▶ **Task objective**: Only lines with the string "desk" matter here; gather them from the material below.

(Records supplied)

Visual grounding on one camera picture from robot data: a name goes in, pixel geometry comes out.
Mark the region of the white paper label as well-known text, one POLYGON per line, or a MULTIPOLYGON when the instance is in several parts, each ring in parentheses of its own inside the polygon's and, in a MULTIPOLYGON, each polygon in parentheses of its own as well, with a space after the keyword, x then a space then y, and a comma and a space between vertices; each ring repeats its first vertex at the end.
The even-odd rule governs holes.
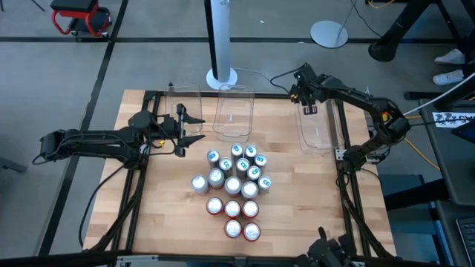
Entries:
POLYGON ((466 112, 432 112, 437 128, 458 128, 471 120, 475 120, 475 113, 466 112))

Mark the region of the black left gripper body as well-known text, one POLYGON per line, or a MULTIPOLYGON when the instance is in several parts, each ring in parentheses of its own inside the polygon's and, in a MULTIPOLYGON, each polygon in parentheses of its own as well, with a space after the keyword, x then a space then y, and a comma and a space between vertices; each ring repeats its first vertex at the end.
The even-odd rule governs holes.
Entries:
POLYGON ((149 136, 149 142, 154 146, 153 141, 171 141, 173 145, 172 152, 161 152, 161 154, 174 154, 178 157, 184 157, 185 151, 185 130, 184 130, 184 117, 186 108, 183 104, 177 105, 178 118, 175 119, 170 114, 156 115, 152 119, 152 128, 149 136))

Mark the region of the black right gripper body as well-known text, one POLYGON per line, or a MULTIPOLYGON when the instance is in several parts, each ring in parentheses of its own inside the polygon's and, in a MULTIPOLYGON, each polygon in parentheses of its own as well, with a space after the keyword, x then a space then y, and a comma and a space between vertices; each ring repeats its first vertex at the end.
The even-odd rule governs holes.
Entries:
POLYGON ((308 63, 304 63, 293 74, 296 83, 290 89, 290 100, 295 104, 313 106, 316 102, 324 102, 323 89, 317 83, 318 76, 308 63))

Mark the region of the red strawberry soda can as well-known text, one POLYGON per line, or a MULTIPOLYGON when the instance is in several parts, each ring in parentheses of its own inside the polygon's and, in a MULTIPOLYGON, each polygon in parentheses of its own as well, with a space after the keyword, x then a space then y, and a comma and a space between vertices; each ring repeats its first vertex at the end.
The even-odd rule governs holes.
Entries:
POLYGON ((242 232, 242 226, 237 220, 228 220, 224 225, 224 232, 227 237, 237 238, 242 232))
POLYGON ((243 236, 249 242, 255 242, 261 236, 261 229, 256 223, 250 222, 244 226, 243 236))
POLYGON ((252 200, 246 201, 242 206, 242 215, 245 218, 255 218, 259 213, 259 205, 252 200))
POLYGON ((206 210, 211 215, 218 215, 223 211, 223 202, 218 197, 210 198, 206 203, 206 210))
POLYGON ((240 203, 235 200, 229 200, 225 203, 223 207, 223 211, 227 217, 231 219, 236 219, 240 216, 241 213, 241 206, 240 203))

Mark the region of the grey floor object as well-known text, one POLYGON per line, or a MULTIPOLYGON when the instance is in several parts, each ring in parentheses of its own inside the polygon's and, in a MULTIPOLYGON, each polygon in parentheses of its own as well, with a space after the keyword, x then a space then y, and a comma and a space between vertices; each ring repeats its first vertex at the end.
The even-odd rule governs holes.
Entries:
POLYGON ((10 169, 18 173, 24 173, 27 170, 27 166, 21 165, 17 162, 11 161, 9 159, 5 159, 3 157, 0 157, 0 168, 10 169))

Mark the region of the tall pole stand round base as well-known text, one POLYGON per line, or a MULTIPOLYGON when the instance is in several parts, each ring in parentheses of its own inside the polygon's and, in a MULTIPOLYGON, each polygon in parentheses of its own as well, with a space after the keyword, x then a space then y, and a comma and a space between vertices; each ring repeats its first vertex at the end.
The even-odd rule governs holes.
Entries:
POLYGON ((203 0, 212 68, 206 74, 208 86, 227 90, 238 81, 232 68, 229 0, 203 0))

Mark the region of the clear plastic bin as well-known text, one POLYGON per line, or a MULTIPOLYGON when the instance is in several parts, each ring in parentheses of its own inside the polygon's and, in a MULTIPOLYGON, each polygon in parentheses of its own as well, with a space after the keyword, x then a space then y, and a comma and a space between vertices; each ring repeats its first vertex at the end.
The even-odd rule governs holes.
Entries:
POLYGON ((243 85, 221 85, 213 131, 224 142, 247 142, 252 132, 255 90, 243 85))
POLYGON ((202 119, 201 89, 198 85, 174 85, 175 91, 165 92, 165 113, 178 118, 176 106, 183 104, 189 116, 202 119))
POLYGON ((295 117, 301 151, 305 154, 319 154, 344 147, 344 137, 338 108, 334 100, 316 102, 317 113, 305 115, 306 106, 297 104, 295 117))

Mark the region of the person's leg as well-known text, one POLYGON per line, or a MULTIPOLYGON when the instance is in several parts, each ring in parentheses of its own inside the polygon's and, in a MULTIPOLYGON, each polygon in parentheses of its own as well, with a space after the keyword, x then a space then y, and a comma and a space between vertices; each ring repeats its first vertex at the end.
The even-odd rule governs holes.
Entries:
POLYGON ((461 40, 458 49, 465 56, 462 72, 466 78, 475 72, 475 31, 470 32, 461 40))

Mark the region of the black keyboard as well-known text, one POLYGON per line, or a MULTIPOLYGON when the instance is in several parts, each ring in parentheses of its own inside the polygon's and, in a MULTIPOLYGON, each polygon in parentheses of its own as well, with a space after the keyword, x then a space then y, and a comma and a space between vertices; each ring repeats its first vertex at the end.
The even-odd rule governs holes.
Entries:
POLYGON ((475 267, 475 217, 456 219, 468 261, 471 267, 475 267))

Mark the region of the dark keyboard desk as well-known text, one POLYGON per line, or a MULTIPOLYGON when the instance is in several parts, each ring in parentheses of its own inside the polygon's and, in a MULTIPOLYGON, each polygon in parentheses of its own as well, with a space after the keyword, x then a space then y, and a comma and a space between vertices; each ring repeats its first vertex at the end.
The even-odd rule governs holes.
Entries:
POLYGON ((436 201, 436 210, 453 263, 456 266, 471 267, 456 220, 475 218, 475 206, 455 205, 450 201, 436 201))

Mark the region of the person's foot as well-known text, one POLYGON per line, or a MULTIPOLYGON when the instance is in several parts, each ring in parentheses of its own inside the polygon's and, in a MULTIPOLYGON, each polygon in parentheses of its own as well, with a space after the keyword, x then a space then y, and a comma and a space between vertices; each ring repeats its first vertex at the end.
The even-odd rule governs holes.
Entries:
POLYGON ((438 56, 434 59, 436 64, 463 65, 465 63, 465 54, 455 48, 444 56, 438 56))
POLYGON ((435 75, 433 77, 433 83, 435 85, 451 85, 454 83, 459 83, 464 79, 464 73, 461 69, 454 70, 448 73, 442 73, 435 75))

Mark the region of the blue floor mat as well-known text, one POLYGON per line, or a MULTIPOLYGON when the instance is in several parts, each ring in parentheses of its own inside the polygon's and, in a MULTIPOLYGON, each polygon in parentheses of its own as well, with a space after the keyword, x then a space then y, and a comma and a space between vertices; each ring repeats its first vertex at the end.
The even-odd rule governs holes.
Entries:
POLYGON ((386 204, 386 209, 399 257, 418 262, 453 262, 434 202, 397 209, 386 204))

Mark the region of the floor stand with round base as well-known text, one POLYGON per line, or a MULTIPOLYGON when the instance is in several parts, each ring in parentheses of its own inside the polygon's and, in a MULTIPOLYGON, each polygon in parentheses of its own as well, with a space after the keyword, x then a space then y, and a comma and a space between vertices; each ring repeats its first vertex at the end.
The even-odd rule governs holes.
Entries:
POLYGON ((329 49, 340 48, 348 43, 349 34, 345 26, 356 8, 356 1, 357 0, 350 0, 351 7, 342 23, 331 20, 320 20, 313 24, 309 30, 311 39, 317 45, 329 49))

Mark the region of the dark grey desk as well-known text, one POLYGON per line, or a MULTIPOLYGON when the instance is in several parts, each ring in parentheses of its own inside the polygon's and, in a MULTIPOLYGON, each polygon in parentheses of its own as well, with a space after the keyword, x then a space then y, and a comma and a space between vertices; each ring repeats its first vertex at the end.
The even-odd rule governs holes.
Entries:
POLYGON ((419 111, 433 147, 450 199, 457 205, 475 206, 475 144, 433 123, 437 109, 428 100, 419 111))

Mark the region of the red and black rolling stool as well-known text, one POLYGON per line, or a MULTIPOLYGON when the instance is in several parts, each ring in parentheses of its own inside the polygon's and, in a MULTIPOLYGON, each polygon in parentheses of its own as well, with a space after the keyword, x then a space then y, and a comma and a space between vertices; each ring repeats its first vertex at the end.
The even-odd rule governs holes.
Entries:
POLYGON ((53 0, 51 21, 62 35, 78 36, 79 33, 90 33, 95 37, 108 38, 107 28, 112 24, 111 11, 101 7, 99 0, 53 0), (56 16, 70 18, 69 25, 63 29, 56 16))

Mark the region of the black desk leg column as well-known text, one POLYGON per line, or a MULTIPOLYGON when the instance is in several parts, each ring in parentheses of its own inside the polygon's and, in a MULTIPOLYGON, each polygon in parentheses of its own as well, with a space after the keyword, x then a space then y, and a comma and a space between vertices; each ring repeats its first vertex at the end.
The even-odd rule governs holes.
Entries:
POLYGON ((455 2, 460 2, 470 18, 471 29, 464 34, 461 34, 454 24, 444 5, 444 1, 447 0, 403 0, 403 2, 407 2, 407 6, 387 32, 368 47, 369 55, 379 62, 392 61, 395 58, 399 44, 404 41, 406 33, 431 4, 435 4, 439 8, 439 12, 442 14, 442 18, 451 32, 451 41, 462 41, 472 30, 475 30, 475 0, 454 0, 455 2))

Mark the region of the black desk foot bar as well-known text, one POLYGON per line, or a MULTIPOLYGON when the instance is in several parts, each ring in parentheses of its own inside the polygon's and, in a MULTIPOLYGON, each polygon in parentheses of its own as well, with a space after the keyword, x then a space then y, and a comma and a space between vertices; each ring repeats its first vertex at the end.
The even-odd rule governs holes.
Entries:
POLYGON ((389 194, 384 197, 384 202, 385 208, 388 211, 392 211, 437 200, 450 199, 445 181, 438 179, 414 188, 389 194))

(End Records supplied)

▶ **Exercise answer**:
Mark the region of the dark keyboard desk as well-known text, one POLYGON per line, or a MULTIPOLYGON when the instance is in several parts, each ring in parentheses of its own inside the polygon's and, in a MULTIPOLYGON, each polygon in parentheses of its own as well, with a space after the keyword, x then a space then y, and a comma and a space between vertices; each ring repeats its first vertex at the end.
Mark the region of the dark grey desk as well-known text, one POLYGON per line, or a MULTIPOLYGON when the instance is in several parts, each ring in parentheses of its own inside the polygon's and, in a MULTIPOLYGON, each polygon in parentheses of its own as well, with a space after the keyword, x then a space then y, and a comma and a space between vertices; each ring repeats its first vertex at the end.
Mark the region of the black desk leg column as well-known text, one POLYGON per line, or a MULTIPOLYGON when the instance is in several parts, each ring in parentheses of its own inside the polygon's and, in a MULTIPOLYGON, each polygon in parentheses of its own as well, with a space after the keyword, x then a space then y, and a comma and a space between vertices; each ring repeats its first vertex at the end.
Mark the region of the black desk foot bar as well-known text, one POLYGON per line, or a MULTIPOLYGON when the instance is in several parts, each ring in parentheses of its own inside the polygon's and, in a MULTIPOLYGON, each polygon in parentheses of its own as well, with a space after the keyword, x then a space then y, and a comma and a space between vertices; each ring repeats its first vertex at the end.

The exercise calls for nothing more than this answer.